Great. Sadly looking like my predictions of re-orienting D&D into a lifestyle/premium product may be true.
As for Planescape in that format, there would be just 64 pages to cover:
1) All player options.
2) The entire metaphysics of the setting.
3) The Factions
4) Sigil.
5) All of the planes (?!?)
So we could hard-guarantee no Factions, for sure. There's literally no way you could include them. So we'd have to have the ultra-dreadful Monte Cook "accident" take on Sigil, where he replaced all the Factions with a number of three-letter acronym organisations (with almost intentionally dull-seeming names) and gave Sigil the vibe of a sleepy and insular Midwestern city (not even a college town!).

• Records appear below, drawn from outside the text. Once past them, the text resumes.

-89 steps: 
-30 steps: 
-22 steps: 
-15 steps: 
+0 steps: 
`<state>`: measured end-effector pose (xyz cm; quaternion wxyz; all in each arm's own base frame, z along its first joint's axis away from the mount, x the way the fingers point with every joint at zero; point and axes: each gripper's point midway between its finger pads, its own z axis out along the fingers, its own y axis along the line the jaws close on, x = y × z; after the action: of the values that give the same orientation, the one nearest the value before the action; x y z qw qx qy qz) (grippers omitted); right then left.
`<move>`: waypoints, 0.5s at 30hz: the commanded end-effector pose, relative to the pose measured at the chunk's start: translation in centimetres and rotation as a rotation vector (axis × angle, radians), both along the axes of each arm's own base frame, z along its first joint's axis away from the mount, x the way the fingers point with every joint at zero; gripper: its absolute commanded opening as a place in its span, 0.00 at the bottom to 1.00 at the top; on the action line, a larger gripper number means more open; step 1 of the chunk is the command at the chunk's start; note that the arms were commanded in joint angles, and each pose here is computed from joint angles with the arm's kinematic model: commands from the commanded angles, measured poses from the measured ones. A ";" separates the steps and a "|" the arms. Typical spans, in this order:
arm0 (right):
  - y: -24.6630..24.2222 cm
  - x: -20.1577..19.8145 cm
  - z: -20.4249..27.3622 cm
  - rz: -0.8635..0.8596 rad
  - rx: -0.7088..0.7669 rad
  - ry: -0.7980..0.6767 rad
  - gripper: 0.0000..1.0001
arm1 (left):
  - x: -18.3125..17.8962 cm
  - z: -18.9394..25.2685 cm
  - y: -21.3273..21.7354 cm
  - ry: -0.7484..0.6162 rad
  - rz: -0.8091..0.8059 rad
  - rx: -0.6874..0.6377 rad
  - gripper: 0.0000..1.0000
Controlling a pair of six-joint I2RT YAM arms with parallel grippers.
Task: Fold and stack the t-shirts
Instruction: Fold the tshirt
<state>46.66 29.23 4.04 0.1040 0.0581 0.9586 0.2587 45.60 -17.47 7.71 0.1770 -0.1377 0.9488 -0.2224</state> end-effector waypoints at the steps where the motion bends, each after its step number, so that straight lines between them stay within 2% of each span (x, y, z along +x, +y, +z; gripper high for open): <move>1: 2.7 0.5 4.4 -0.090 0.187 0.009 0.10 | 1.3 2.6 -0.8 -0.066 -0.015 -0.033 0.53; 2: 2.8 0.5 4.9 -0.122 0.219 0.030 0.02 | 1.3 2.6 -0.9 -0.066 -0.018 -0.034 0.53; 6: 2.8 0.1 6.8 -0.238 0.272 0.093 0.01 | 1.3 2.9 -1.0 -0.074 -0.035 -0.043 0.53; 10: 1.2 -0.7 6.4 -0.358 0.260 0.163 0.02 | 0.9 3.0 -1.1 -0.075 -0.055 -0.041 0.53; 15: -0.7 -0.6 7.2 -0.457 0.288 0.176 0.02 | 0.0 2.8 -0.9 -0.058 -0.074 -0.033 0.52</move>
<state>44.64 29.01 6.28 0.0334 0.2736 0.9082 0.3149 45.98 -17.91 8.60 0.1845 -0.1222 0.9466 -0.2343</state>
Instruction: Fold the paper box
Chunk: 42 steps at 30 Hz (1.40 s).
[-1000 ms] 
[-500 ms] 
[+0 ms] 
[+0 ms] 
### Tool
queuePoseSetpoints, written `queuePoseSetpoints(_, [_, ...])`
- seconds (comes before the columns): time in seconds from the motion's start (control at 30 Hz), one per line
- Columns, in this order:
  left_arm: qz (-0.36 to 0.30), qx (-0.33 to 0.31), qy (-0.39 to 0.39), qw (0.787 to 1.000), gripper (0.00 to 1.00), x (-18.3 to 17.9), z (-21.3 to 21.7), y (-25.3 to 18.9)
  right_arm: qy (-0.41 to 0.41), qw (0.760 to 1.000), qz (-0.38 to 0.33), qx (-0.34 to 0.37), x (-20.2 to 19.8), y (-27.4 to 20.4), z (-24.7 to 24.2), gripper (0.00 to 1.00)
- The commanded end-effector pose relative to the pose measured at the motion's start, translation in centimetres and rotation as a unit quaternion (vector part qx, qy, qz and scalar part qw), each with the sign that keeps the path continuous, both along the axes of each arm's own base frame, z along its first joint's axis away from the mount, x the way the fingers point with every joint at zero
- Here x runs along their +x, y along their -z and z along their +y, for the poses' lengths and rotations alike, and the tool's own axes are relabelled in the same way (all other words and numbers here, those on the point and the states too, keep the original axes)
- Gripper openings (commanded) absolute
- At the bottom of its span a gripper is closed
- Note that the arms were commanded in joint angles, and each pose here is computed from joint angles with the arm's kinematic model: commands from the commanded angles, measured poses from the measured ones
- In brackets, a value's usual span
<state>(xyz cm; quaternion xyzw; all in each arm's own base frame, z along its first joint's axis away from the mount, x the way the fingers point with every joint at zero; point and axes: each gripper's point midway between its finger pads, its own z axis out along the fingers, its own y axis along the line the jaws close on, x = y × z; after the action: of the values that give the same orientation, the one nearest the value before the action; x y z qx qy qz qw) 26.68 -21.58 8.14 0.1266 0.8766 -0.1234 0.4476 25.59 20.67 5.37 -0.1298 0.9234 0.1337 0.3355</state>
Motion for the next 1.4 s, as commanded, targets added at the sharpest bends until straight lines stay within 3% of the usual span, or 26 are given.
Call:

I say accident because Cook swears he intended to bring the Factions back and it was just mean ol' WotC stopping publishing 2E stuff that stopped him writing another adventure where that happened (Cook has form with thinking his setting ideas are "better" than those of actual original setting designers though so I am skeptical).
In the original 2E boxed set, by the way, the breakdown was:
Sigil and Beyond - 96 pages
DM's guide to the Planes - 64 pages
Player's guide to the Planes - 32 pages
Monstrous supplement - 32 pages
And the maps and DM's screen. There was no adventure.
If we moved this to the new format, that 192 pages of setting and player rules being compressed into 64. Insane, frankly.
Then we'd have 64 pages of bestiary, largely unnecessarily given most of the most important PS monsters are already in D&D, so it'd just be "odds and ends" and Modrons, who only need a few pages.
Then we'd have a 64 page adventure instead of actual setting or rules info.
Honestly that would be a crime, and a quite serious crime at that! If they flexed the design, dropped the adventure, and just had a short bestiary, though, I think that could probably work. But I doubt they will. I strongly suspect they'll stick to the format whether it makes any sense or not until they get pushback, either in people moaning publicly in sufficient numbers, or poor sales.
Greyhawk would make a lot more sense because it'd presumably have basically zero in the way of player options and compressing the core setting into 64 pages is a lot more doable.